| Assigned task |
Reproduce the whole listing exactly.

| Given data |

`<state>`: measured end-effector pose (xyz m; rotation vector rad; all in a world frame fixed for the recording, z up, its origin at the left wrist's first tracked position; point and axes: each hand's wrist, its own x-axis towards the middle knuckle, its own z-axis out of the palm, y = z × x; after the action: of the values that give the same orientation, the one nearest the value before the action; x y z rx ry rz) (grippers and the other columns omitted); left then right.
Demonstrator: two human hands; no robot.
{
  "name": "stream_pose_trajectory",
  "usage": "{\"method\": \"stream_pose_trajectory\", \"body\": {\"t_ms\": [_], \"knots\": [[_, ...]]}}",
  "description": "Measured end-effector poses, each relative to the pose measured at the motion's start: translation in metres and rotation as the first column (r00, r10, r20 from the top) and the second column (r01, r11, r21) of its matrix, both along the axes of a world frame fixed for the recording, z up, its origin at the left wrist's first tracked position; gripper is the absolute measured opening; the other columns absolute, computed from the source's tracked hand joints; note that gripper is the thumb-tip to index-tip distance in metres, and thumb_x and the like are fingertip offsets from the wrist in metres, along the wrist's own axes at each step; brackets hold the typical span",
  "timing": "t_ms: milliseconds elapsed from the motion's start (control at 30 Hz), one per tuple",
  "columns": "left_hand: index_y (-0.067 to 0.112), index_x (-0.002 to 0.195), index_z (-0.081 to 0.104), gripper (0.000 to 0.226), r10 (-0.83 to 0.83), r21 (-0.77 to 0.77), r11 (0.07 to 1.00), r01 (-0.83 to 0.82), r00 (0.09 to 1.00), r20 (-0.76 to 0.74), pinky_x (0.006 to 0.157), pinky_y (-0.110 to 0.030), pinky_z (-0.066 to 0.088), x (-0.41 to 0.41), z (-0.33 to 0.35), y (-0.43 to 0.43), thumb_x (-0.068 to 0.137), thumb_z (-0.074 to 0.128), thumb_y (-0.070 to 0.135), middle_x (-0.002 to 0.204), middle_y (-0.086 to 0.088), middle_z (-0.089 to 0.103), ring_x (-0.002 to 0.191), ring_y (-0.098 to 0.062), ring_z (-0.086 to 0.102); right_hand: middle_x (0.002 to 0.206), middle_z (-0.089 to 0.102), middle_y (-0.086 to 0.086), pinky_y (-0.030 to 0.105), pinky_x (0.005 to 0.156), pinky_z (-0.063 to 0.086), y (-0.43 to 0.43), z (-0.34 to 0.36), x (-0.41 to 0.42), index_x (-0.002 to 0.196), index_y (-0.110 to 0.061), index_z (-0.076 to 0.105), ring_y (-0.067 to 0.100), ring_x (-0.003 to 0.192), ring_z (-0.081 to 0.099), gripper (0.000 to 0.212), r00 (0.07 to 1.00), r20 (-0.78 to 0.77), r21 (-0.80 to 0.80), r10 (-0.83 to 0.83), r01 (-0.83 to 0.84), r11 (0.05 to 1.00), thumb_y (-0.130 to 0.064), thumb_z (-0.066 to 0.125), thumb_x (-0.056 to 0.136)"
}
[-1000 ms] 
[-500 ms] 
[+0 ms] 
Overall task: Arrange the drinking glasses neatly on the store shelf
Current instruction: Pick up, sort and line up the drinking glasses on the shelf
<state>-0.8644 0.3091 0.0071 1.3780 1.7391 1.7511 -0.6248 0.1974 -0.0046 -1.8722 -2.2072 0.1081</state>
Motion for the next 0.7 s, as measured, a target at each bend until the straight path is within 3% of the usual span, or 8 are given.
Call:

| Response to the task |
`<state>`: measured end-effector pose (xyz m; rotation vector rad; all in a world frame fixed for the recording, z up, its origin at the left wrist's first tracked position; point and axes: each hand's wrist, its own x-axis towards the middle knuckle, its own z-axis out of the palm, y = z × x; after the action: of the values that give the same orientation, the one nearest the value before the action; x y z rx ry rz) (grippers and the other columns omitted); left then right.
Demonstrator: two human hands; no robot.
{
  "name": "stream_pose_trajectory",
  "usage": "{\"method\": \"stream_pose_trajectory\", \"body\": {\"t_ms\": [_], \"knots\": [[_, ...]]}}",
  "description": "Measured end-effector poses, each relative to the pose measured at the motion's start: translation in metres and rotation as the first column (r00, r10, r20 from the top) and the second column (r01, r11, r21) of its matrix, both along the axes of a world frame fixed for the recording, z up, its origin at the left wrist's first tracked position; gripper is the absolute measured opening; the other columns absolute, computed from the source's tracked hand joints; note that gripper is the thumb-tip to index-tip distance in metres, and thumb_x and the like are fingertip offsets from the wrist in metres, along the wrist's own axes at each step; brackets hold the typical span",
  "timing": "t_ms: milliseconds elapsed from the motion's start (control at 30 Hz), one per tuple",
  "columns": "left_hand: index_y (-0.067 to 0.112), index_x (-0.002 to 0.195), index_z (-0.081 to 0.104), gripper (0.000 to 0.226), r10 (-0.83 to 0.83), r21 (-0.77 to 0.77), r11 (0.07 to 1.00), r01 (-0.83 to 0.82), r00 (0.09 to 1.00), r20 (-0.76 to 0.74), pinky_x (0.006 to 0.157), pinky_y (-0.110 to 0.030), pinky_z (-0.066 to 0.088), x (-0.41 to 0.41), z (-0.33 to 0.35), y (-0.43 to 0.43), thumb_x (-0.068 to 0.137), thumb_z (-0.074 to 0.128), thumb_y (-0.070 to 0.135), middle_x (-0.002 to 0.204), middle_y (-0.086 to 0.088), middle_z (-0.089 to 0.103), ring_x (-0.002 to 0.191), ring_y (-0.098 to 0.062), ring_z (-0.086 to 0.102); right_hand: middle_x (0.002 to 0.206), middle_z (-0.089 to 0.102), middle_y (-0.086 to 0.086), pinky_y (-0.030 to 0.105), pinky_x (0.005 to 0.156), pinky_z (-0.063 to 0.086), y (-0.43 to 0.43), z (-0.34 to 0.36), x (-0.41 to 0.42), index_x (-0.002 to 0.196), index_y (-0.110 to 0.061), index_z (-0.076 to 0.105), ring_y (-0.067 to 0.100), ring_x (-0.003 to 0.192), ring_z (-0.081 to 0.099), gripper (0.000 to 0.212), r00 (0.07 to 1.00), r20 (-0.78 to 0.77), r21 (-0.80 to 0.80), r10 (-0.83 to 0.83), r01 (-0.83 to 0.84), r11 (0.05 to 1.00), thumb_y (-0.130 to 0.064), thumb_z (-0.066 to 0.125), thumb_x (-0.056 to 0.136)"
}
[-1000 ms] 
[-500 ms] 
[+0 ms] 
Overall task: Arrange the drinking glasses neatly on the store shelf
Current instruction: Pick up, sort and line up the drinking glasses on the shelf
<state>-0.8644 0.3091 0.0071 1.3780 1.7391 1.7511 -0.6248 0.1974 -0.0046 -1.8722 -2.2072 0.1081</state>
Motion for the next 0.7 s, as measured, a target at each bend until the straight path is within 3% of the usual span, or 8 are given.
Call:

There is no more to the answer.